# Work instruction:
Among the lines of the entries below, count those containing the word "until" and answer with the number only.

Data records below:

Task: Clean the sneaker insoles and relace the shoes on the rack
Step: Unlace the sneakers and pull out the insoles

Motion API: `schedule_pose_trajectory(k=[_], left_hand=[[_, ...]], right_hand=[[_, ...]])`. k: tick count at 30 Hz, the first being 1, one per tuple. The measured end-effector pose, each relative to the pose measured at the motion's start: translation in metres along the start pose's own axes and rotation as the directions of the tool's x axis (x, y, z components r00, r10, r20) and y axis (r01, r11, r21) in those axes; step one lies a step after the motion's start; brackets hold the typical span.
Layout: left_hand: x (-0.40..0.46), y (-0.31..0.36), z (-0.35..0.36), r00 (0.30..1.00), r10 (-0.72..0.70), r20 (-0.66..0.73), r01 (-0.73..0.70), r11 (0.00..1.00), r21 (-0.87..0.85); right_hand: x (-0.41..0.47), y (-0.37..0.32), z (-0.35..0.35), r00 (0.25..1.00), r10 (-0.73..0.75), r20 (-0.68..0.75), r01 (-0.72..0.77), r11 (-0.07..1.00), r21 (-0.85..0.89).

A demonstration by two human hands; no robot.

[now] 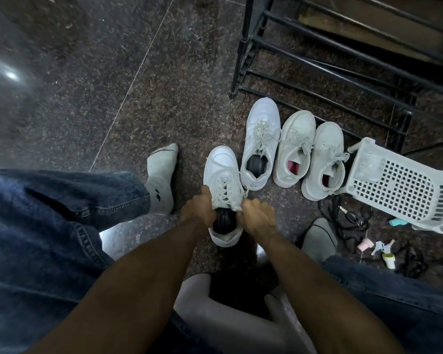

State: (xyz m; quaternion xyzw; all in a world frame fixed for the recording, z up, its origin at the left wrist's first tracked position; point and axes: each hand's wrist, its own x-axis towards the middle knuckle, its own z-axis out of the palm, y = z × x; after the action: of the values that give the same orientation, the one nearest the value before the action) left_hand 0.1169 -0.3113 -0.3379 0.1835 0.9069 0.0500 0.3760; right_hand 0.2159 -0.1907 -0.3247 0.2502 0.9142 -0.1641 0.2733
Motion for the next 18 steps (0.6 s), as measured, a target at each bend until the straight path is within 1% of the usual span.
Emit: schedule_pose_trajectory(k=[3,6,10,12,15,16,17,18], left_hand=[[0.002,-0.004,0.004,0.999,-0.046,-0.023,0.044,0.997,-0.066],[0.006,-0.013,-0.002,0.999,-0.051,-0.009,0.050,0.993,-0.108],[0.007,-0.018,-0.003,0.999,-0.046,0.003,0.046,0.991,-0.128],[0.001,-0.013,-0.001,1.000,-0.013,-0.021,0.010,0.993,-0.119],[-0.003,-0.015,0.007,0.983,0.143,-0.113,-0.156,0.980,-0.121],[-0.002,-0.016,0.009,0.977,0.174,-0.122,-0.192,0.970,-0.150],[-0.002,-0.015,0.010,0.978,0.172,-0.116,-0.193,0.959,-0.208],[-0.002,-0.012,0.010,0.985,0.135,-0.107,-0.160,0.946,-0.282]], right_hand=[[0.000,0.020,-0.003,0.998,0.064,-0.019,-0.063,0.996,0.058],[0.005,0.026,-0.007,0.993,0.099,-0.069,-0.093,0.992,0.081],[0.007,0.024,-0.004,0.984,0.172,-0.036,-0.167,0.979,0.120],[0.006,0.022,0.000,0.978,0.205,-0.022,-0.201,0.971,0.130],[0.002,0.013,0.003,0.965,0.262,-0.021,-0.254,0.949,0.187],[-0.001,0.009,0.003,0.961,0.277,-0.028,-0.266,0.944,0.195],[-0.003,0.004,0.004,0.961,0.275,-0.031,-0.264,0.946,0.190],[-0.006,-0.003,0.005,0.967,0.254,-0.025,-0.246,0.953,0.176]])
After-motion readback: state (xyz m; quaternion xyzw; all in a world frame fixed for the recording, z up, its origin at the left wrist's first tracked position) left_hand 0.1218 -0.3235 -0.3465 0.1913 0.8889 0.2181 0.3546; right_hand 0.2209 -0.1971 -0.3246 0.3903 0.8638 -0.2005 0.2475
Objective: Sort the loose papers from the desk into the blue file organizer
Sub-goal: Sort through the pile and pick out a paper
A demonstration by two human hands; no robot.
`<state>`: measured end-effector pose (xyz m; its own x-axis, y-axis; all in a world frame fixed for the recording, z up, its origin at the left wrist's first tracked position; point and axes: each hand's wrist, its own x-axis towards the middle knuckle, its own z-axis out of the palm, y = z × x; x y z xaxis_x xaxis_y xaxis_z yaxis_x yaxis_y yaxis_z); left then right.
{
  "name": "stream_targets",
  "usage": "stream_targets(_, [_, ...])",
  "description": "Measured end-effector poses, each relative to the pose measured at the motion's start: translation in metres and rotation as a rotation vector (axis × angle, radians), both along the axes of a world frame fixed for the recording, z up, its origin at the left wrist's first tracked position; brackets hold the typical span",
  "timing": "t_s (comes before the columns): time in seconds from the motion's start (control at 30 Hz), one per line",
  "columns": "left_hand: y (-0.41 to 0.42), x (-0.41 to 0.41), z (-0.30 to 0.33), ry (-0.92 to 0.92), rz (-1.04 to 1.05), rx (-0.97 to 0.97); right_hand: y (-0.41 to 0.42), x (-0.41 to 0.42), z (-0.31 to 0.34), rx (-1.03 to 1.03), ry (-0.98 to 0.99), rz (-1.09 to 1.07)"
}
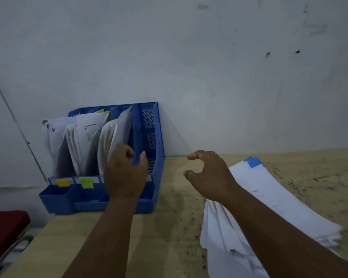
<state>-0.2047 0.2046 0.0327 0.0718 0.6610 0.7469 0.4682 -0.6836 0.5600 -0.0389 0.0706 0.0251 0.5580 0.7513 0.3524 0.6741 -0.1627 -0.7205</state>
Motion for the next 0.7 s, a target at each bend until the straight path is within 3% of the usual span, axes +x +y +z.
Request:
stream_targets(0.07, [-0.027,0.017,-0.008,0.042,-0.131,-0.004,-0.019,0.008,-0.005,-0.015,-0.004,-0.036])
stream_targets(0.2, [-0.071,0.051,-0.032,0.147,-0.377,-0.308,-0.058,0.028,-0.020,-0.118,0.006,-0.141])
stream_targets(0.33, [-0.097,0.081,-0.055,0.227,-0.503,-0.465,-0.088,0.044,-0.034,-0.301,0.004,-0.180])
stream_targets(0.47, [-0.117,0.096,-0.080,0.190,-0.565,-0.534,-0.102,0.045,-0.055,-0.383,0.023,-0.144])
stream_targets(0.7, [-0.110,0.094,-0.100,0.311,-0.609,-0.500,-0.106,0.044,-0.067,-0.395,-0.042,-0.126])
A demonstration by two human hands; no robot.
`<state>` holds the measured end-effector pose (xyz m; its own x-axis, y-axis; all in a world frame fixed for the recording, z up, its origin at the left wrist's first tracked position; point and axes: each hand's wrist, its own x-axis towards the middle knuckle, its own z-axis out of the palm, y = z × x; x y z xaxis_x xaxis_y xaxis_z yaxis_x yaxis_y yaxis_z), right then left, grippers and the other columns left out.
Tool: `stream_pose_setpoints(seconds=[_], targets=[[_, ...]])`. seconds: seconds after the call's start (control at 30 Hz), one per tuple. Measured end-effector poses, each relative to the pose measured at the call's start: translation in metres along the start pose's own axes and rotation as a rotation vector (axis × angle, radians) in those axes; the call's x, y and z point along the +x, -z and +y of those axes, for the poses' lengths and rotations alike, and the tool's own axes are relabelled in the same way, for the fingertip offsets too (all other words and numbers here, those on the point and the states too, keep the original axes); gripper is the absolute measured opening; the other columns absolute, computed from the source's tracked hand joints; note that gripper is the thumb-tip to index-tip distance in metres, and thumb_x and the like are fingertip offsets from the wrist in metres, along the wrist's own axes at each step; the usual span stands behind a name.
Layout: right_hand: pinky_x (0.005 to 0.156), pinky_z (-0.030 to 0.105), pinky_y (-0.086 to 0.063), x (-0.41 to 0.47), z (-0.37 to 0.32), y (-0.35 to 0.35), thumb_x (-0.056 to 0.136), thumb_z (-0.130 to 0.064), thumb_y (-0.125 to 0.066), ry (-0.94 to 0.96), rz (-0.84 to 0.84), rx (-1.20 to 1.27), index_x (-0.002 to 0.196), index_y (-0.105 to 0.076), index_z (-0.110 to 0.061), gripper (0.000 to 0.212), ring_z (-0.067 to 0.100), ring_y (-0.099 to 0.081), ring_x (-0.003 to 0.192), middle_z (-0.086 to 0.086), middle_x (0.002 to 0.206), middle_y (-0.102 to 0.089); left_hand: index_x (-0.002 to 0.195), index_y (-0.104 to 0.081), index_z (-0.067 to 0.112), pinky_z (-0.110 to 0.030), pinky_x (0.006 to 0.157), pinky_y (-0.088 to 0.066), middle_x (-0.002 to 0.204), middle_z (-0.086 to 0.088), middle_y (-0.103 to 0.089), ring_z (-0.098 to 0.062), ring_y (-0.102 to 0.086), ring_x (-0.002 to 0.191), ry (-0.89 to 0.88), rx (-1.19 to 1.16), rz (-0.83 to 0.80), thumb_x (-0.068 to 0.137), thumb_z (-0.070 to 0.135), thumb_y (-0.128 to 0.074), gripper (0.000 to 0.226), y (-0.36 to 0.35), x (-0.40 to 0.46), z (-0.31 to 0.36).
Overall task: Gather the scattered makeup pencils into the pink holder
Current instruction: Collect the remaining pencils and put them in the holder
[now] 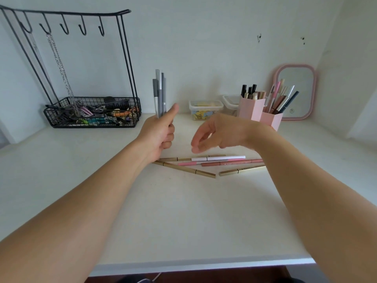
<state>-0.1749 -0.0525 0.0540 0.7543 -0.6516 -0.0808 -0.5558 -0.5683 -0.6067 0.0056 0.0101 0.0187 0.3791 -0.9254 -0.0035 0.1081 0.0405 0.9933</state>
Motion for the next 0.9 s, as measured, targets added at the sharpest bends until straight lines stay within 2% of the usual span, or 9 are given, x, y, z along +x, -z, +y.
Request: stream_pose_setpoints(seconds=[0.1,0.2,0.33,0.5,0.6,0.67,0.77,0.83,0.9], targets=[[0.084,0.022,-0.045,0.001,-0.002,-0.006,0.076,-0.036,-0.084,0.013,-0.130,-0.198,0.103,-0.077,-0.027,0.029,0.007,-0.063,0.088,-0.005,0.103,-0.074,0.065,-0.034,0.026,-0.021,0.035,-0.014,0.053,0.007,-0.024,-0.011,-0.018,0.045,0.028,-0.011,0.049,0.094,0.049,-0.063,0.047,0.005,0.004,-0.001],[0.079,0.023,-0.045,0.004,0.000,-0.009,0.075,-0.033,-0.085,-0.001,-0.101,-0.221,0.102,-0.077,-0.024,0.030,0.009,-0.060,0.081,-0.001,0.101,-0.073,0.065,-0.033,0.026,-0.020,0.037,-0.014,0.053,0.007,-0.024,-0.011,-0.020,0.045,0.018,0.023,0.042,0.096,0.046,-0.061,0.047,0.004,0.006,-0.003],[0.080,0.025,-0.044,0.006,0.006,-0.007,0.076,-0.038,-0.083,-0.040,-0.065,-0.253,0.094,-0.076,-0.024,0.025,0.005,-0.061,0.084,-0.014,0.089,-0.069,0.064,-0.034,0.025,-0.021,0.038,-0.015,0.048,0.009,-0.027,-0.011,-0.022,0.044,-0.001,0.089,0.017,0.096,0.045,-0.061,0.046,0.001,0.006,-0.009],[0.093,0.029,-0.046,0.011,0.011,-0.003,0.079,-0.039,-0.081,-0.043,0.022,-0.257,0.102,-0.076,-0.022,0.029,0.011,-0.063,0.101,-0.011,0.103,-0.071,0.064,-0.034,0.024,-0.021,0.039,-0.019,0.049,0.008,-0.030,-0.011,-0.026,0.045,-0.011,0.090,0.017,0.096,0.049,-0.059,0.048,0.000,0.006,-0.010],[0.088,0.025,-0.047,0.011,0.014,0.000,0.079,-0.037,-0.082,-0.029,0.083,-0.195,0.102,-0.077,-0.017,0.031,0.008,-0.063,0.093,-0.013,0.097,-0.071,0.066,-0.040,0.023,-0.020,0.039,-0.022,0.051,0.008,-0.035,-0.010,-0.031,0.046,-0.005,0.080,0.034,0.096,0.051,-0.059,0.045,0.001,0.006,-0.011],[0.074,0.020,-0.047,0.011,0.015,0.003,0.081,-0.032,-0.081,0.005,0.169,-0.113,0.096,-0.078,-0.007,0.029,0.007,-0.061,0.076,-0.010,0.084,-0.070,0.069,-0.044,0.022,-0.020,0.038,-0.022,0.050,0.009,-0.035,-0.010,-0.029,0.045,-0.004,0.070,0.036,0.096,0.051,-0.060,0.043,0.001,0.006,-0.011],[0.053,0.021,-0.032,0.011,0.011,0.005,0.086,-0.025,-0.076,0.151,0.372,-0.024,0.081,-0.069,0.008,0.034,0.009,-0.040,0.057,0.004,0.063,-0.049,0.071,-0.046,0.022,-0.020,0.037,-0.018,0.051,0.009,-0.029,-0.010,-0.023,0.046,-0.007,0.039,-0.003,0.092,0.055,-0.063,0.043,-0.001,0.004,-0.009],[0.051,0.018,-0.029,0.011,0.006,0.004,0.091,-0.023,-0.072,0.254,0.507,0.063,0.079,-0.067,0.006,0.032,0.005,-0.033,0.050,0.002,0.058,-0.044,0.072,-0.047,0.023,-0.021,0.038,-0.016,0.054,0.008,-0.025,-0.010,-0.020,0.046,-0.009,0.014,-0.055,0.086,0.061,-0.067,0.045,-0.004,0.001,-0.006],[0.053,0.019,-0.036,0.010,0.001,0.005,0.094,-0.021,-0.067,0.314,0.603,0.207,0.086,-0.070,0.005,0.027,0.007,-0.040,0.050,-0.001,0.058,-0.050,0.075,-0.049,0.022,-0.020,0.038,-0.016,0.058,0.007,-0.022,-0.010,-0.019,0.048,-0.013,0.006,-0.126,0.077,0.066,-0.069,0.048,-0.008,-0.003,-0.004]])
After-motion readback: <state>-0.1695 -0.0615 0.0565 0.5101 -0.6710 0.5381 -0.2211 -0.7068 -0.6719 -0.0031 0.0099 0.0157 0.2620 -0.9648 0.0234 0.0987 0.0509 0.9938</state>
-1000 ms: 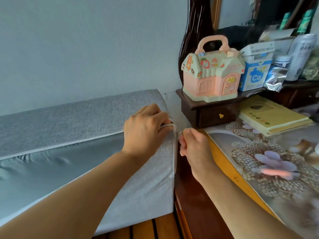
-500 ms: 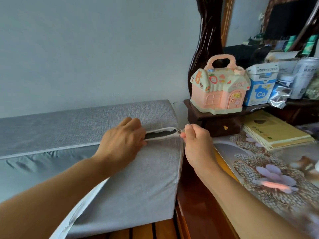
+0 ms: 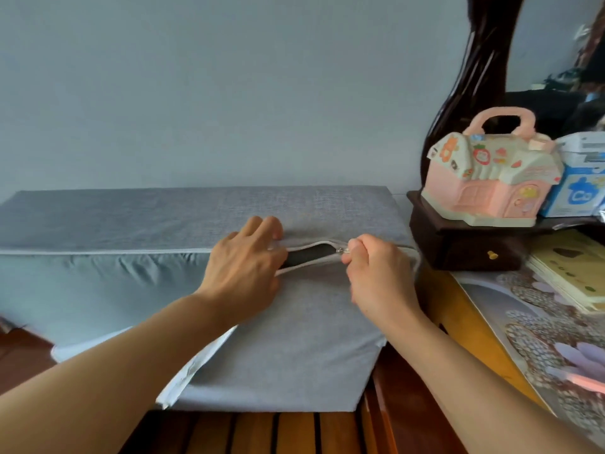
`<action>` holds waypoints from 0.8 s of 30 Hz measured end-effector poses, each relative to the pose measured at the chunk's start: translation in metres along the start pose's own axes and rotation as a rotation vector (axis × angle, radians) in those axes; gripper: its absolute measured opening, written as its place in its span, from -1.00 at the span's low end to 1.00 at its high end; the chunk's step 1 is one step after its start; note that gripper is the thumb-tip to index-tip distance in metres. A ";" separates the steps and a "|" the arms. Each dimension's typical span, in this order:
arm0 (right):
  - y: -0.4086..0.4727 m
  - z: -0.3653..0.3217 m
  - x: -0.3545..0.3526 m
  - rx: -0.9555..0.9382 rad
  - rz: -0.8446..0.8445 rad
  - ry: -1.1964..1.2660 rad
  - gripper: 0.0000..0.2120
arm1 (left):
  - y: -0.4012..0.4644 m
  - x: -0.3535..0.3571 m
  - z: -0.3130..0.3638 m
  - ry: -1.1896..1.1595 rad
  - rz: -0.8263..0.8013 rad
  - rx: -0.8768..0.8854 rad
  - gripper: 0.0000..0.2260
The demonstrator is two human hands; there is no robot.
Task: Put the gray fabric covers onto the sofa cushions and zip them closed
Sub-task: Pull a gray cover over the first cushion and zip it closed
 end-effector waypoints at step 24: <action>0.024 -0.179 0.267 -0.109 -0.189 0.088 -0.66 | -0.174 0.020 -0.265 -0.036 -0.056 -0.256 -0.93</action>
Point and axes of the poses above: each hand's wrist, its own y-axis towards the middle knuckle, its own x-axis out of the palm, z = x × y, the point moved 10 cm from there along y, towards the middle knuckle, and after that the axes turned 15 degrees about -z, right-handed, at the moved point
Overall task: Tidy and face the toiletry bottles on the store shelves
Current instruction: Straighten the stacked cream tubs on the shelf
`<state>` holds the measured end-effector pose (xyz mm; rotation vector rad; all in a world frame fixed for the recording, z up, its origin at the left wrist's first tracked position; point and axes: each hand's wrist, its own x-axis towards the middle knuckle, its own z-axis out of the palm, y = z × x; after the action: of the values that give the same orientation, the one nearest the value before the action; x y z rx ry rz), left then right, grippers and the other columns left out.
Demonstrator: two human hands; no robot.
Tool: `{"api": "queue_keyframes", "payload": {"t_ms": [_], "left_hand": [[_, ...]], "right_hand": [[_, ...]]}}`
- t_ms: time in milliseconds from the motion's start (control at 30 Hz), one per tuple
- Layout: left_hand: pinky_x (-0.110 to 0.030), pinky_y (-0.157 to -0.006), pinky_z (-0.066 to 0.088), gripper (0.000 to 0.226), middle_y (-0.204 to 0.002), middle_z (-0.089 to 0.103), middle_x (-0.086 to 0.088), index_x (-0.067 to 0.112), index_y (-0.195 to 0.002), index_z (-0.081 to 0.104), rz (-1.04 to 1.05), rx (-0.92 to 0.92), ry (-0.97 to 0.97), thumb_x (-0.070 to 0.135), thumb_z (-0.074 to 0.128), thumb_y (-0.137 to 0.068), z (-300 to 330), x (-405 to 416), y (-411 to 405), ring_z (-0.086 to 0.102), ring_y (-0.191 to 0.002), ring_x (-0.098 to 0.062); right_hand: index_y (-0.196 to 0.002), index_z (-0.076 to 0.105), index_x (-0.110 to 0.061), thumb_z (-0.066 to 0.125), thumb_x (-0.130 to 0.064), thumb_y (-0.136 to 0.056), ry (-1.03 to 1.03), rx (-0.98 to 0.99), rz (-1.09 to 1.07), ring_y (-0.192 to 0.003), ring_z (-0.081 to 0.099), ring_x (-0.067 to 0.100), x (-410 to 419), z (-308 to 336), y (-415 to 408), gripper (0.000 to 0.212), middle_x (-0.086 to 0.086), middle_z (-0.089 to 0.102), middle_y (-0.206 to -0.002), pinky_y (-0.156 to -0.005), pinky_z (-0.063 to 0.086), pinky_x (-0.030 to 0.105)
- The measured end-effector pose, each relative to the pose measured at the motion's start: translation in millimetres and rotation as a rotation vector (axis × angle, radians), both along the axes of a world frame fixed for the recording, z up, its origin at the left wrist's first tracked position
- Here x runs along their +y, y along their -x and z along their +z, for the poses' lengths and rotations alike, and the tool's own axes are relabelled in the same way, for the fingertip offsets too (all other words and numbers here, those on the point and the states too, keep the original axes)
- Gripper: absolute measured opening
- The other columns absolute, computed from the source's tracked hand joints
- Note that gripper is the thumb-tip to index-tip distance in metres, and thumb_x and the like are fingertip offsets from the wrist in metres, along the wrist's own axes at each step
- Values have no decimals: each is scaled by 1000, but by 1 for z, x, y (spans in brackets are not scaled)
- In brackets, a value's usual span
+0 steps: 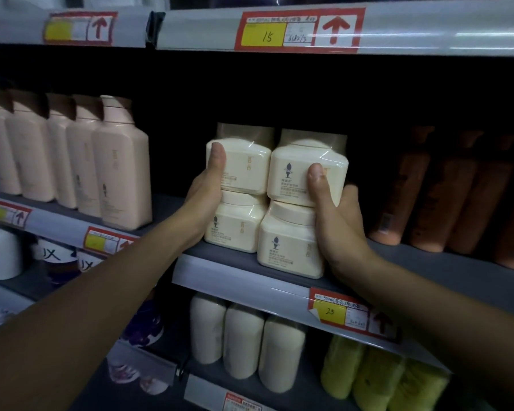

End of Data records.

# Exercise result:
3